Entenda por que o Flamengo deve mais do que o divulgado



Flamenguistas questionam por que O GLOBO divulgou um endividamento de R$ 450 milhões, enquanto outros analistas citados pela imprensa falam em R$ 330 milhões.


É um bom momento para mostrar como funciona esse cálculo. Trataremos do Flamengo, mas vale para todos.

O cálculo para descobrir o endividamento é feito a partir do ativo e do passivo, ambos extraídos do balanço.

Pegue a calculadora, some valores demarcados em vermelho do passivo, subtraia o "caixa e equivalentes" do ativo. Esta é a dívida total. Este método é usado por Cesar Grafietti, economista e superintendente de crédito do Itaú BBA, em sua rotina de avaliação financeira de companhias do mercado e também em seu estudo sobre o futebol.

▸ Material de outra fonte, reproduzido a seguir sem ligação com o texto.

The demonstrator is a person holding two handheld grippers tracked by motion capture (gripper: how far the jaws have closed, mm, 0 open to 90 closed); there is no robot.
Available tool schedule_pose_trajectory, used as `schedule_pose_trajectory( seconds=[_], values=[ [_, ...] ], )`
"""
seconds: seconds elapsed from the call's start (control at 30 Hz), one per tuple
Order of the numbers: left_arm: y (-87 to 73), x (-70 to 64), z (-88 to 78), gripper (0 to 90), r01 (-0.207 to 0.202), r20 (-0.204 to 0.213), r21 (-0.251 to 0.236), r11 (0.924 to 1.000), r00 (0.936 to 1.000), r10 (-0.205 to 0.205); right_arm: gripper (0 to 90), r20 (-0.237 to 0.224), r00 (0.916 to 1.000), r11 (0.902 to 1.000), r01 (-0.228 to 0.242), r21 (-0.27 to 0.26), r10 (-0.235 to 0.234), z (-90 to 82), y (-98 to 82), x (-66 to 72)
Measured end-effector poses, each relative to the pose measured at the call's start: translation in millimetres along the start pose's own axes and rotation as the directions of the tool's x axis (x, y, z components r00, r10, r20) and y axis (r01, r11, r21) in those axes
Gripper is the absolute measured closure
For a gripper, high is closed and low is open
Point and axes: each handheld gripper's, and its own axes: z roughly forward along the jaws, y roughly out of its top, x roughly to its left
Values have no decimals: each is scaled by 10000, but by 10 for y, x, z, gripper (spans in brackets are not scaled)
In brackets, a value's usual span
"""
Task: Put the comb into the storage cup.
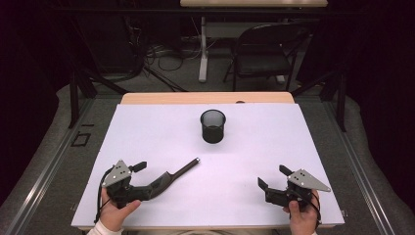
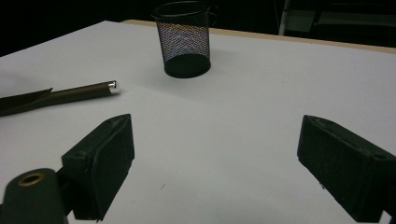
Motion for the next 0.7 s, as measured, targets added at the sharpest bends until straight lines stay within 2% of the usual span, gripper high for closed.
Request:
schedule_pose_trajectory(
  seconds=[0.1, 0.3, 0.33, 0.43, 0.53, 0.7],
  values=[
    [11, -2, 18, 168, -68, -170, 205, 9998, 9998, 72, 117, -25, 10000, 10000, -58, -24, 58, 1, -3, 0],
    [97, 21, 12, 206, 52, -378, -24, 10000, 9993, -53, 120, 13, 10000, 10000, 1, 27, -1, 22, -5, 14],
    [140, 32, 32, 255, 131, -343, -19, 9999, 9993, -131, 122, -4, 10000, 9999, -53, 116, 53, 32, -6, 27],
    [185, 34, 49, 274, 267, -364, 7, 9996, 9990, -266, 123, 9, 10000, 9999, -20, 156, 19, 45, -7, 31],
    [241, 25, 72, 336, 212, -286, -27, 9998, 9994, -213, 125, 42, 10000, 9999, -6, 150, 6, 45, -9, 33],
    [366, 15, 118, 384, 162, -207, 69, 9998, 9997, -160, 133, 104, 9999, 9999, -84, 112, 83, 40, -15, 11]
  ],
)
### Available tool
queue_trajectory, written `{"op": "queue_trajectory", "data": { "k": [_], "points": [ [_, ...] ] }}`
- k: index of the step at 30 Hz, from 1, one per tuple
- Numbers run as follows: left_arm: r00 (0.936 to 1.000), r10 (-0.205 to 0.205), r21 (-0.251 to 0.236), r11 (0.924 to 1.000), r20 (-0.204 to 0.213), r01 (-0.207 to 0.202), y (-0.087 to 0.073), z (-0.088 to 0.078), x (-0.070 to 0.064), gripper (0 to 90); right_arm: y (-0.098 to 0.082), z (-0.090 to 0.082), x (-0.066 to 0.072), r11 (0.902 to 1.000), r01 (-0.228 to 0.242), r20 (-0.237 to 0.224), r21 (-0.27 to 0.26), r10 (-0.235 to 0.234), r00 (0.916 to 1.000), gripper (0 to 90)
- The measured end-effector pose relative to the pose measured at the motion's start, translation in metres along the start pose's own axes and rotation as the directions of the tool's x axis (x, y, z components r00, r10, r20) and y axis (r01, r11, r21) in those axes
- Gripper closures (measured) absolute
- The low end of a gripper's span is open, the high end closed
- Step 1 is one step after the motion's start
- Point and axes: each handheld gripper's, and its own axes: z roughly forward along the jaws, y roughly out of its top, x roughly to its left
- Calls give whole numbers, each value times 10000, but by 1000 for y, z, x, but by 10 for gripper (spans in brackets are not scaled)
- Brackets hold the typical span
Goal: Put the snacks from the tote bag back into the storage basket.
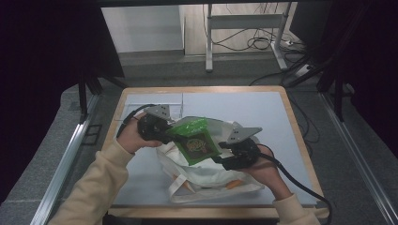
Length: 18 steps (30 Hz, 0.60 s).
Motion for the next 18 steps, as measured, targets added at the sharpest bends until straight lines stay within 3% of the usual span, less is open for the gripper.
{"op": "queue_trajectory", "data": {
  "k": [7, 13, 18],
  "points": [
    [9997, -204, -78, 9998, -100, 204, -3, -4, 2, 757, -1, -7, 4, 9994, -202, 97, -272, 204, 9997, 400],
    [9994, -346, -216, 9992, -100, 344, -3, -6, 4, 757, -11, -15, 2, 9948, -746, -53, -689, 744, 9972, 379],
    [9988, -460, -361, 9983, -195, 452, -1, -10, 7, 756, -17, -19, 3, 9909, -910, -183, -995, 896, 9958, 364]
  ]
}}
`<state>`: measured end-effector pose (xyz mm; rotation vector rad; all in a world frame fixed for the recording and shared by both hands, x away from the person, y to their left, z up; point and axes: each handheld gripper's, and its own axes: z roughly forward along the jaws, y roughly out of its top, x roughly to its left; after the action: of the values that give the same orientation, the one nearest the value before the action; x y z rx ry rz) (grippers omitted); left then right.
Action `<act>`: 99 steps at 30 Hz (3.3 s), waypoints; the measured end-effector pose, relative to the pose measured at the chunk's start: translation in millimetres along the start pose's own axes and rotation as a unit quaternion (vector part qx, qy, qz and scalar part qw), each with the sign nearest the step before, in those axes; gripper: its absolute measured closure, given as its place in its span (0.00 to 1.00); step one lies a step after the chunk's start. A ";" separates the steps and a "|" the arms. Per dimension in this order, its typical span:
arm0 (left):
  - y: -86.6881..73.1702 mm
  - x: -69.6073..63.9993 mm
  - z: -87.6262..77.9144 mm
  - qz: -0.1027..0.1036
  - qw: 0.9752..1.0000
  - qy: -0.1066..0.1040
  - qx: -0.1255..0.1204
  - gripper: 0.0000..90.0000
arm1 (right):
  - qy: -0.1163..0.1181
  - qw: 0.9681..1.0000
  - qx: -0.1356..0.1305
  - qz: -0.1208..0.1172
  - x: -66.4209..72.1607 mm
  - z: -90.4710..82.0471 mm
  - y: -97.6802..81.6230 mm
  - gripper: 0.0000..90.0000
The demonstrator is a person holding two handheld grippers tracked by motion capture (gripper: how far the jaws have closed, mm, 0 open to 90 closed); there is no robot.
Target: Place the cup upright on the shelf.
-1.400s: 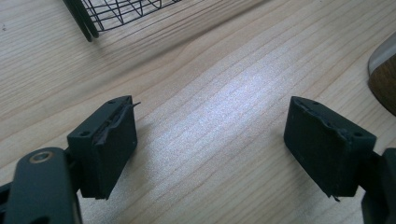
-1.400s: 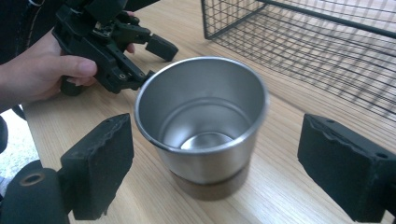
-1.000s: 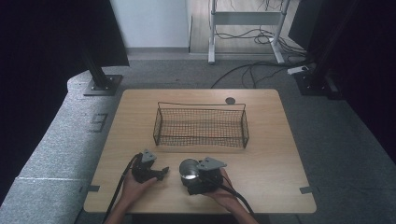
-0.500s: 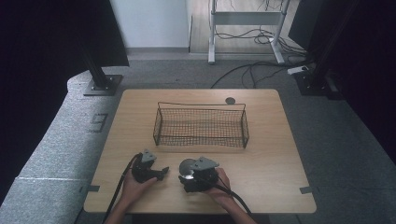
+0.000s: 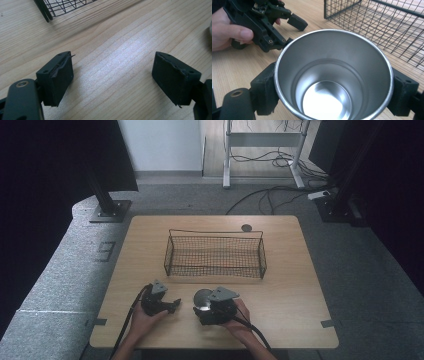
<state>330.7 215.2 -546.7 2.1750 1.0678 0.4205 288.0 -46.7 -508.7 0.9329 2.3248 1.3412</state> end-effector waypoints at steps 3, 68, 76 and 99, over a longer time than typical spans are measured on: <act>0.0 0.0 0.0 0.000 1.000 0.000 0.000 0.19 | 0.000 1.000 -0.005 0.000 -1.1 -3.0 1.3 0.17; 0.0 -0.1 -0.1 0.000 1.000 0.001 0.001 0.19 | -0.011 0.996 -0.090 0.025 -43.7 -59.2 53.8 0.20; 0.0 -0.3 -0.1 0.000 1.000 0.001 0.000 0.19 | -0.018 0.995 -0.091 0.025 -51.7 -62.2 64.0 0.20; 0.0 -0.3 -0.2 0.002 1.000 0.000 0.001 0.19 | -0.029 0.995 -0.083 0.037 -81.4 -55.6 78.2 0.20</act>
<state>330.4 215.1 -546.5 2.1786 1.0647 0.4215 348.5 -109.8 -418.1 1.0006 2.1172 1.4897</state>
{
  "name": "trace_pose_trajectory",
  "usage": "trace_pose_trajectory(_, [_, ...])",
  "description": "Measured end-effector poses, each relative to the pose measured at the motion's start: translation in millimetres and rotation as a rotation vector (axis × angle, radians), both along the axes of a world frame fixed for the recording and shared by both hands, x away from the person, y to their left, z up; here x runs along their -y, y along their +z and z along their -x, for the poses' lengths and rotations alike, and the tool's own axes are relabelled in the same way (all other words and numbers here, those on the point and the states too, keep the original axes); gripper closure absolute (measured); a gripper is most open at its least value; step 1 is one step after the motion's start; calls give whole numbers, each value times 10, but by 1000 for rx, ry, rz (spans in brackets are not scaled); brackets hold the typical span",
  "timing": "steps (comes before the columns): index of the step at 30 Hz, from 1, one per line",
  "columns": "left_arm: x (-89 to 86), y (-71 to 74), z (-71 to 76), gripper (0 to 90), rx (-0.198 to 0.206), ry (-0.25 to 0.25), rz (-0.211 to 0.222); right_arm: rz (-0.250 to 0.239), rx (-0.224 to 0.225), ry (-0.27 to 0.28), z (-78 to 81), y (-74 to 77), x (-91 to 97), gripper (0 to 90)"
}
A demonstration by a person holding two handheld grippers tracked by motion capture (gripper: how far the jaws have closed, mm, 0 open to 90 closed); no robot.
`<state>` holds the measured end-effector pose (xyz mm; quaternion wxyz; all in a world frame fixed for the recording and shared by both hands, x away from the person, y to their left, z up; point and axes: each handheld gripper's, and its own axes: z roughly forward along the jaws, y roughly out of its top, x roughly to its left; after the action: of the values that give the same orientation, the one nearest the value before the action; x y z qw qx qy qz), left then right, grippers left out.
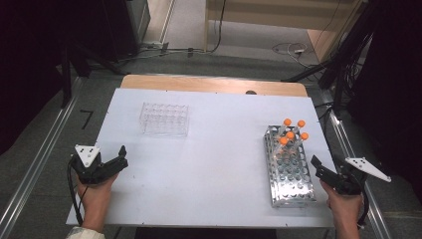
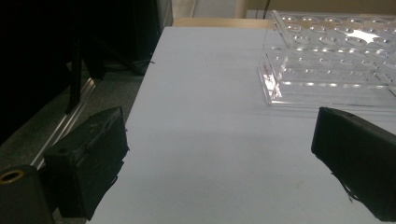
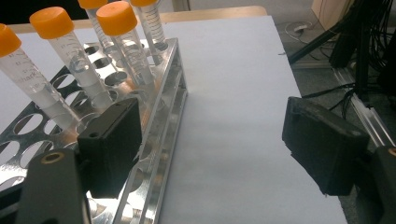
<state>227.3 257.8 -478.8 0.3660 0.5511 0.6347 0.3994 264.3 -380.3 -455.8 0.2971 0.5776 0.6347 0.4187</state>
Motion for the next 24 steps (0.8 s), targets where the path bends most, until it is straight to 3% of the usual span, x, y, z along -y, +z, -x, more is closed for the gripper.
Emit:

Este método é usado por Cesar Grafietti, economista e superintendente de crédito do Itaú BBA - Reprodução


Os passivos do Flamengo - Reprodução
O endividamento divulgado por outros analistas tem a mesma base, ativo e passivo extraídos do balanço financeiro, mas usa um método diferente. Pegue de novo a calculadora, considere todo o passivo e subtraia dele tudo o que está no ativo circulante e não circulante. Esta é a "dívida líquida", segundo esses analistas.


Dados do ativo do Flamengo - Reprodução


Total do passivo do Flamengo de 2017 e 2016 - Reprodução
Por que não usamos e não recomendamos que a análise financeira se baseie nesta "dívida líquida"? Não há garantia de que os valores contidos no ativo existirão de fato. Ou, mesmo que existam, não há previsão confiável do momento em que eles estarão disponíveis para pagar as dívidas.

"Depósitos judiciais" são valores travados em ações na Justiça. Dá para usar esse dinheiro? Não. Dá para contar que ele será desbloqueado em tal data? Não. É irresponsável contar que esse dinheiro estará disponível para pagar dívidas, então é prudente nem considerá-lo no cálculo.

Aí vai um exemplo: o Atlético-MG teve bloqueados pela Justiça cerca de R$ 60 milhões, oriundos da venda de Bernard em 2013. Esse dinheiro ficou travado por quatro anos. Ou seja: o Atlético-MG tinha dívidas a pagar e não pôde contar com esse depósito judicial por todo esse tempo. E mesmo quando houver acordo para destravar essa verba, ela foi carimbada. O clube foi obrigado a usá-la integralmente para adiantar parcelas do Profut.

"Contas a receber" e "contas a receber na transferência de jogadores" são valores que o clube tem a receber de terceiros – patrocinadores, outros times, televisão. Existe garantia que esse dinheiro estará disponível para pagar dívidas? Não. É prudente não considerá-lo no cálculo.

"Ah, mas é claro que a televisão pagará". Sim, a possibilidade de um calote por parte da Globo é remota. Dá para dizer o mesmo de patrocinadores e outros clubes? De jeito nenhum. Tem patrocinador que promete a grana, quebra e desaparece sem pagar. Aquele valor no ativo vira pó.

Aí vai um exemplo carioca: a Guaraviton firmou nos últimos anos enormes patrocínios a Botafogo, Flamengo, Fluminense e Vasco. Os valores prometidos por ela foram registrados no ativo como “contas a receber”. Mas nunca foram recebidos. A empresa quebrou, entre outras razões porque gastou mais dinheiro do que podia com publicidade no futebol. Os clubes cobraram, fizeram acordos e acabaram com valores ínfimos diante dos inseridos no ativo.

No passivo, você pode perguntar: por que O GLOBO e Cesar Grafietti não incluem "adiantamentos recebidos"? Não é uma dívida com efeito caixa. Por exemplo: aí está a obrigação do clube de cumprir o contrato com a Globo. Como ele "paga" a dívida? Jogando bola, cumprindo o contrato que assinou. Não põe a mão no bolso.

Tenha em mente que o método precisa ser o mesmo para todos os clubes de futebol, não só para o Flamengo. O histórico recente rubro-negro é otimista em todos os sentidos nas finanças, mas adversários não estão na mesma situação. É preciso seguir a premissa do realismo na análise.

Por último e mais importante: esqueça listas e rankings de dívidas. São apenas fogos de artifício para ganhar clique. Aplicamos o método de Grafietti porque vemos nele mais credibilidade, realismo, parâmetro. Usamos a dívida como um indicador econômico para contar uma história.